Ester, I may be wrong, but I think IncaCola _is_ Isobel!!


----------



## LEC (22 September 2009)

It is really tricky - have a friend looking for the same thing!


----------



## sare_bear (22 September 2009)

Isobel Hudson from SW eventing might be worth contacting. She has a website.


----------



## beckieswann (22 September 2009)

i've heard dave guilding is reputable - he's based in gloucestershire, also check out exmoor eventing - they're very good and have a 15.2 all rounder on there!


----------



## sare_bear (22 September 2009)

Oops, thats what happens when your typing and on the phone! Get beaten to it. Does look like spottedcat is right, the person we are recommending is the person asking!!


----------



## IncaCola (22 September 2009)

you are right! I only sell a few at a time for private owners rather than being a dealer and  I only have bigger horses in at the moment.

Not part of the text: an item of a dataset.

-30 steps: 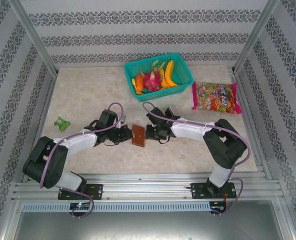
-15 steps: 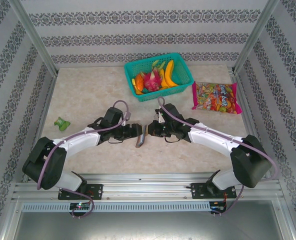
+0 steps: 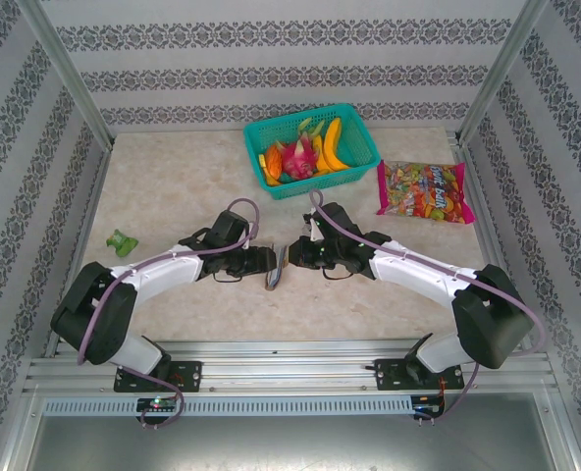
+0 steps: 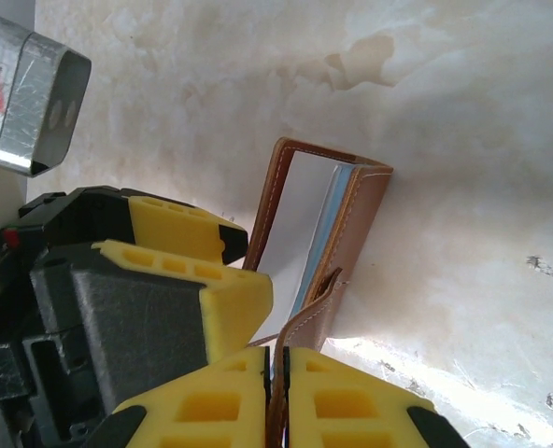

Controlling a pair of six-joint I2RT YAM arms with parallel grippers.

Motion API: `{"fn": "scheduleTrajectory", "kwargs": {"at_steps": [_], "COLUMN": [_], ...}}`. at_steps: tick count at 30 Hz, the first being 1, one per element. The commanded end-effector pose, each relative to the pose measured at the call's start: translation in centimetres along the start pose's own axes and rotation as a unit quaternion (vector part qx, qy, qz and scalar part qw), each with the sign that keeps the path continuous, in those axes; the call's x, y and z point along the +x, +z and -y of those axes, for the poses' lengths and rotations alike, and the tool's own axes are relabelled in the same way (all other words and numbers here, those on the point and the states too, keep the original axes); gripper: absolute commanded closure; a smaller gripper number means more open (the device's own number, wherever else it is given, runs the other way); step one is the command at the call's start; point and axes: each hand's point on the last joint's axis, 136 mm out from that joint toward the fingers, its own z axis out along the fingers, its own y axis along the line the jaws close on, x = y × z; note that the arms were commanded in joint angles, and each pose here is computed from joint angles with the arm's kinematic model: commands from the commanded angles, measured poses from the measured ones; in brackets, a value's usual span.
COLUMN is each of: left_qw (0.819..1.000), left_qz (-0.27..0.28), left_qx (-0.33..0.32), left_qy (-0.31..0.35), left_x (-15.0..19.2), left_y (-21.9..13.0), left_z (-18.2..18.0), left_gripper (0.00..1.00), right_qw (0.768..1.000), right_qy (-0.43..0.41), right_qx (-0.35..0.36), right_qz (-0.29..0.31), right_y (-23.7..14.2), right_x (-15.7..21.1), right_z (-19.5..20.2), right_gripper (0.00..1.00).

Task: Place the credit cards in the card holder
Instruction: Open the card holder at the center of the table.

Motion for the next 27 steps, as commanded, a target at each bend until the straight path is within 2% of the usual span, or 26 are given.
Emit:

If anyone hears of a nice 15.2hh let me know


----------



## ester (22 September 2009)

[ QUOTE ]
[ QUOTE ]
http://www.southwesteventing.com/ForSale/Default.html

not sure how many she has in atm but worth keeping an eye on, I would recommend isobel. 

[/ QUOTE ]

Ester, I may be wrong, but I think IncaCola _is_ Isobel!!  
	
	
		
		
	


	










[/ QUOTE ]

ROFL! oh well I tried!


----------



## Gucci_b (22 September 2009)

I brought my mare from this eventer and have never looked back 
	
	
		
		
	


	




  she has two horses for sale (just on). click on the link
http://www.horsemart.co.uk/advert/8_yrs_15_2_hh_dapple_grey_thoroughbred_surrey/65707


----------



## dieseldog (22 September 2009)

I'm sure you'll know who not to contact.

You could try John or Kim Vowles in WSM, he does get some horses in that are too good for the Riding School, I've had some nice horses of them.  Or Philip ????? that owns Shipton Moyne.  We bought a horse of David Guilding and she was exactly as he described her, he owns Lake St Envoy.


----------